Dataset entries
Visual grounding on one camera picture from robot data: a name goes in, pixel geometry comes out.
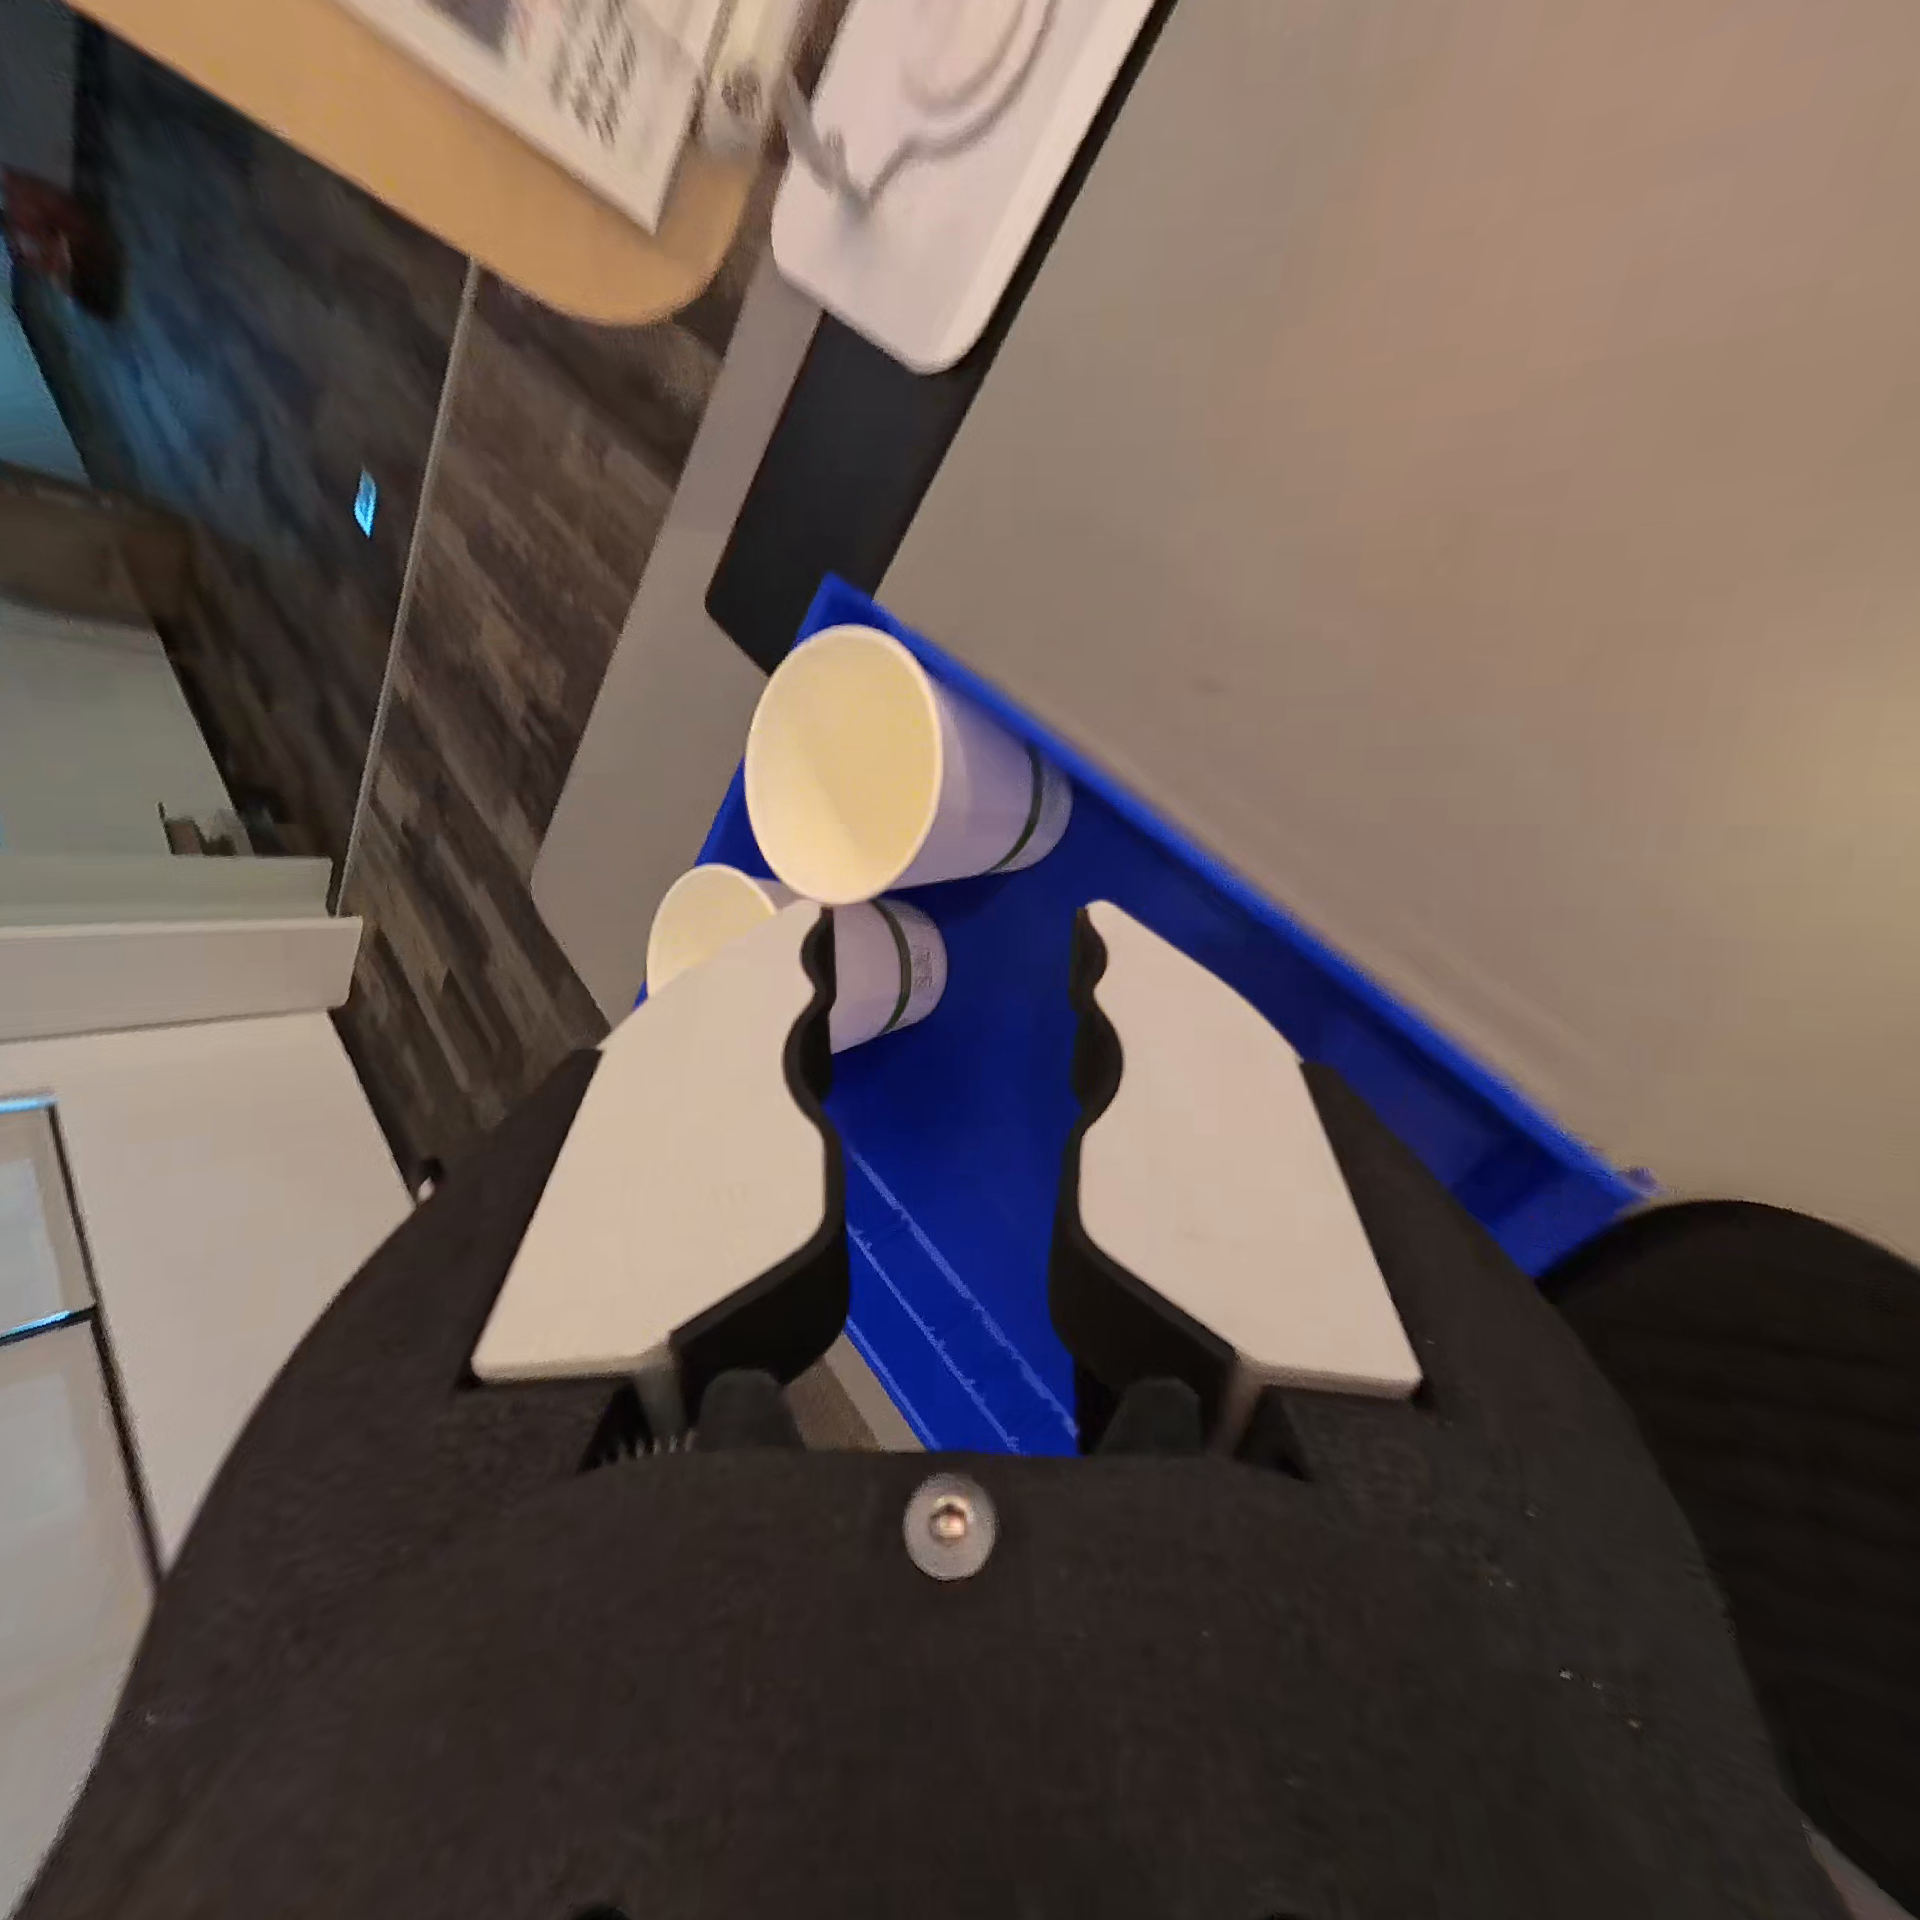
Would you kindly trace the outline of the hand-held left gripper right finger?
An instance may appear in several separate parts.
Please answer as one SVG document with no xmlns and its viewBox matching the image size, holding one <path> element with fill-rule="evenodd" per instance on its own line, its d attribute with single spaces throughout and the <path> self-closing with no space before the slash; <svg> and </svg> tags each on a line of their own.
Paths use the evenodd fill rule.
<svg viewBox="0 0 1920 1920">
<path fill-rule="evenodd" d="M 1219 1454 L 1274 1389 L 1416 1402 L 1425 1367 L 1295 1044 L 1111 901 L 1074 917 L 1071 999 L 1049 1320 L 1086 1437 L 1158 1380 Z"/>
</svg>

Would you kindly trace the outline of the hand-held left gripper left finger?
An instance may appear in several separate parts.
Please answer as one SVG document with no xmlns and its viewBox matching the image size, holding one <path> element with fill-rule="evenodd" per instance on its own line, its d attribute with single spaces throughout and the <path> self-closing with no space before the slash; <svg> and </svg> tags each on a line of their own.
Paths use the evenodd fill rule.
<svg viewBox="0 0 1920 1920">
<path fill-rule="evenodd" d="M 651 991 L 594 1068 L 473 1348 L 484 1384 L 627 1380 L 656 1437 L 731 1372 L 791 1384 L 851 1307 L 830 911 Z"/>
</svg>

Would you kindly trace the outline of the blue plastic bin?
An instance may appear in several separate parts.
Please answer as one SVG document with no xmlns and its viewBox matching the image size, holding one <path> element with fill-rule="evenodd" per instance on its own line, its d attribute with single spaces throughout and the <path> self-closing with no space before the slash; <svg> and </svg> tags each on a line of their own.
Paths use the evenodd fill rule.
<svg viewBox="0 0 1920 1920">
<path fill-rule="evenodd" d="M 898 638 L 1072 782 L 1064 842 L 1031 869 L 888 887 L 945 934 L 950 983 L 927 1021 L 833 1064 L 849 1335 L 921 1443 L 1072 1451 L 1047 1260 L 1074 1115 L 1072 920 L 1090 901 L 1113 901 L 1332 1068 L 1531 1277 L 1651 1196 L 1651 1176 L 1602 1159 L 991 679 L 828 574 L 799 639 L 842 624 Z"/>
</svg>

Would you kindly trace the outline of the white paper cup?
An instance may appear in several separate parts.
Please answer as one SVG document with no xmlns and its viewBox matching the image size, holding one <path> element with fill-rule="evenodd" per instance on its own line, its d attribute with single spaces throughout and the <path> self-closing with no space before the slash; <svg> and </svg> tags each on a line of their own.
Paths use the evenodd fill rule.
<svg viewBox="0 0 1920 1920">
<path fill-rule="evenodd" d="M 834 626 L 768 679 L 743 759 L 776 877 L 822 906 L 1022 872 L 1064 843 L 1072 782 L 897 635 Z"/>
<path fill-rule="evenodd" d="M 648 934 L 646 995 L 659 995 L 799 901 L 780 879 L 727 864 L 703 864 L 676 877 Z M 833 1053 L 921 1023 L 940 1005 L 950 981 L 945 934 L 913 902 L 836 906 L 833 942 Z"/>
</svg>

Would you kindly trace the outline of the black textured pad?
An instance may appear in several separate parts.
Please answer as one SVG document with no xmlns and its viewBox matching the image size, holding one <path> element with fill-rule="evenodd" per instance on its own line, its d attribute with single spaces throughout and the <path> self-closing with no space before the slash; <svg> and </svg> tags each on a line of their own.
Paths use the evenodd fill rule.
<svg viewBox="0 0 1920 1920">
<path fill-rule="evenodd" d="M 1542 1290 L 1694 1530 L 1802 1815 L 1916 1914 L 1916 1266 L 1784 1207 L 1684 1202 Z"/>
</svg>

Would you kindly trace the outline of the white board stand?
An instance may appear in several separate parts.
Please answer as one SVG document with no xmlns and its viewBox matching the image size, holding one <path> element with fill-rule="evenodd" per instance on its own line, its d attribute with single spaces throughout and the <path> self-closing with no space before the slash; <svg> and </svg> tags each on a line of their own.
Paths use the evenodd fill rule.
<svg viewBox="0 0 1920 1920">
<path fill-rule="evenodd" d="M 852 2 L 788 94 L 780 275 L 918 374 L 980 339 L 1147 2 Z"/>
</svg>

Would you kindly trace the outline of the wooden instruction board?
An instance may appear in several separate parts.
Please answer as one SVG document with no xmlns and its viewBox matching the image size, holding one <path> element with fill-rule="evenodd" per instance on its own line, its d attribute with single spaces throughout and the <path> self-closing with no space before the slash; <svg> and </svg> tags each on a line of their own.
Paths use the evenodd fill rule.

* _The task_:
Return every entry word for word, leaving the pictures out.

* _Output below_:
Visual grounding on one camera picture from robot data: a name goes in, pixel geometry comes out.
Would you kindly trace the outline of the hand-held left gripper right finger?
An instance may appear in several separate parts.
Please answer as one SVG document with no xmlns and its viewBox matching the image size, holding one <path> element with fill-rule="evenodd" per instance on its own line, its d attribute with single spaces throughout and the <path> self-closing with no space before the slash; <svg> and </svg> tags each on a line of their own.
Paths use the evenodd fill rule.
<svg viewBox="0 0 1920 1920">
<path fill-rule="evenodd" d="M 1219 1454 L 1274 1389 L 1416 1402 L 1425 1367 L 1295 1044 L 1111 901 L 1074 917 L 1071 999 L 1049 1320 L 1086 1437 L 1158 1380 Z"/>
</svg>

Would you kindly trace the outline of the hand-held left gripper left finger?
An instance may appear in several separate parts.
Please answer as one SVG document with no xmlns and its viewBox matching the image size, holding one <path> element with fill-rule="evenodd" per instance on its own line, its d attribute with single spaces throughout and the <path> self-closing with no space before the slash; <svg> and </svg> tags each on a line of their own.
Paths use the evenodd fill rule.
<svg viewBox="0 0 1920 1920">
<path fill-rule="evenodd" d="M 651 991 L 594 1068 L 473 1348 L 484 1384 L 627 1380 L 656 1437 L 731 1372 L 791 1384 L 851 1307 L 830 911 Z"/>
</svg>

Would you kindly trace the outline of the blue plastic bin?
An instance may appear in several separate parts.
Please answer as one SVG document with no xmlns and its viewBox matching the image size, holding one <path> element with fill-rule="evenodd" per instance on its own line, its d attribute with single spaces throughout and the <path> self-closing with no space before the slash; <svg> and </svg> tags each on a line of their own.
Paths use the evenodd fill rule.
<svg viewBox="0 0 1920 1920">
<path fill-rule="evenodd" d="M 898 638 L 1072 782 L 1064 842 L 1031 869 L 888 887 L 945 934 L 950 983 L 927 1021 L 833 1064 L 849 1335 L 921 1443 L 1072 1451 L 1047 1260 L 1074 1115 L 1072 920 L 1090 901 L 1113 901 L 1332 1068 L 1531 1277 L 1651 1196 L 1651 1176 L 1602 1159 L 991 679 L 828 574 L 799 639 L 842 624 Z"/>
</svg>

Would you kindly trace the outline of the white paper cup?
An instance may appear in several separate parts.
Please answer as one SVG document with no xmlns and its viewBox matching the image size, holding one <path> element with fill-rule="evenodd" per instance on its own line, its d attribute with single spaces throughout and the <path> self-closing with no space before the slash; <svg> and </svg> tags each on a line of their own.
Paths use the evenodd fill rule.
<svg viewBox="0 0 1920 1920">
<path fill-rule="evenodd" d="M 834 626 L 768 679 L 743 759 L 776 877 L 822 906 L 1022 872 L 1064 843 L 1072 782 L 897 635 Z"/>
<path fill-rule="evenodd" d="M 648 934 L 646 995 L 659 995 L 799 901 L 780 879 L 727 864 L 703 864 L 676 877 Z M 833 1053 L 921 1023 L 940 1005 L 950 981 L 945 934 L 913 902 L 836 906 L 833 942 Z"/>
</svg>

Would you kindly trace the outline of the black textured pad?
An instance may appear in several separate parts.
Please answer as one SVG document with no xmlns and its viewBox matching the image size, holding one <path> element with fill-rule="evenodd" per instance on its own line, its d attribute with single spaces throughout and the <path> self-closing with no space before the slash; <svg> and </svg> tags each on a line of their own.
Paths use the evenodd fill rule.
<svg viewBox="0 0 1920 1920">
<path fill-rule="evenodd" d="M 1542 1290 L 1694 1530 L 1802 1815 L 1916 1914 L 1916 1266 L 1784 1207 L 1684 1202 Z"/>
</svg>

Would you kindly trace the outline of the white board stand?
An instance may appear in several separate parts.
Please answer as one SVG document with no xmlns and its viewBox matching the image size, holding one <path> element with fill-rule="evenodd" per instance on its own line, its d attribute with single spaces throughout and the <path> self-closing with no space before the slash; <svg> and </svg> tags each on a line of their own.
Paths use the evenodd fill rule.
<svg viewBox="0 0 1920 1920">
<path fill-rule="evenodd" d="M 852 2 L 788 94 L 780 275 L 918 374 L 980 339 L 1147 2 Z"/>
</svg>

Would you kindly trace the outline of the wooden instruction board?
An instance may appear in several separate parts.
Please answer as one SVG document with no xmlns and its viewBox matching the image size, holding one <path> element with fill-rule="evenodd" per instance on its own line, its d attribute with single spaces throughout and the <path> self-closing with no space before the slash; <svg> and </svg> tags each on a line of their own.
Paths use the evenodd fill rule.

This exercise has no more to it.